Come far aprire gli occhi a un'amica, o a una figlia, che si trova intrappolata in una relazione di questa natura?
«È complicato. Se diamo il tempo a queste persone di arrivare alla conclusione della fase di aggancio, è come cercare di convincere un tossicodipendente da eroina che questa sostanza fa male. Bisogna cercare d'introdurre elementi critici, prima che questa fase così abbagliante si completi. Altrimenti, dopo, devi solo sperare che il narcisista si smaschererà, mostrando il suo vero volto. Se la questione si complica bisogna ricorrere all'aiuto di esperti o delle associazioni, che fanno capo a loro volta a dei professionisti».

Esiste un vademecum per crescere maschi sani?
«Se esiste è poco praticato. Diciamo che bisogna crescere dei bambini improntati alla parità, al rispetto, al non sentirsi superiori e privilegiati in quanto maschi. Debbono avere una partecipazione attiva a tutte le fasi della gestione domestica, senza aspettarsi che la mamma (e poi la fidanzata o la moglie) li accudisca, gestendo tutto per loro, finché morte non li separi. Questo sarebbe un buon punto di partenza per arrivare a dei maschi sani».

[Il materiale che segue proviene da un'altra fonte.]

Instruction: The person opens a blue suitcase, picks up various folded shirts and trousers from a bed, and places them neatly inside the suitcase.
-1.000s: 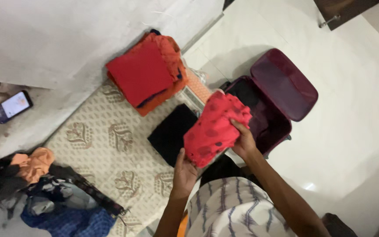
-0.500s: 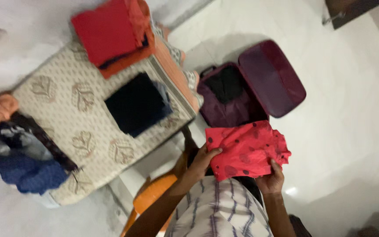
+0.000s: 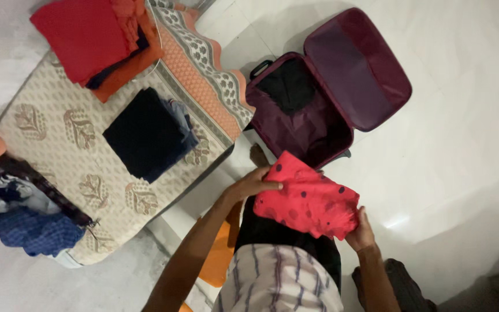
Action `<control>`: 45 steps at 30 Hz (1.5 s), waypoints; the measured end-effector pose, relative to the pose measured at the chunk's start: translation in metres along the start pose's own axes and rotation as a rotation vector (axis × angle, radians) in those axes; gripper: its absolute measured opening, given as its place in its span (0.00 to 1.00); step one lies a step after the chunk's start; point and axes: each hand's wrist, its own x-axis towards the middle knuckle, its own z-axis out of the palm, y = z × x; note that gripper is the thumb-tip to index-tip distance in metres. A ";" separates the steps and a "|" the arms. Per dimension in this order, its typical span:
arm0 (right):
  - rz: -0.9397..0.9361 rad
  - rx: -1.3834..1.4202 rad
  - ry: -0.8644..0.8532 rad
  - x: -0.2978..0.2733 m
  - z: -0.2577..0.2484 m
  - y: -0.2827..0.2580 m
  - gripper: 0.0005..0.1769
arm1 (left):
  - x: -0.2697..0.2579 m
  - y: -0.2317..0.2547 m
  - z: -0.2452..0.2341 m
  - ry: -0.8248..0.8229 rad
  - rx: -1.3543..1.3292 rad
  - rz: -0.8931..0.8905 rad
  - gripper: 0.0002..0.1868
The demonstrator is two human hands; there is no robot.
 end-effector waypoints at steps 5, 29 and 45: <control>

Il rapporto tra Mai Più Sola e Roberta Bruzzone
Come detto, la conferenza del 30 gennaio è stata preceduta da una identica, che ha avuto luogo nel marzo 2024 a Chiasso. Abbiamo chiesto a Luana Riva, co-fondatrice dell'Associazione Mai Più Sola, quale sia il legame con la dottoressa Bruzzone. Di stima profonda dal punto di vista professionale. «È tanto che la seguo e osservo. Mi è piaciuta, è competente in materia e spiega le cose in modo semplice e vero». Tanto che il rapporto è diventato poi di amicizia, anche personale. «È una donna che non ha filtri, l'adoro».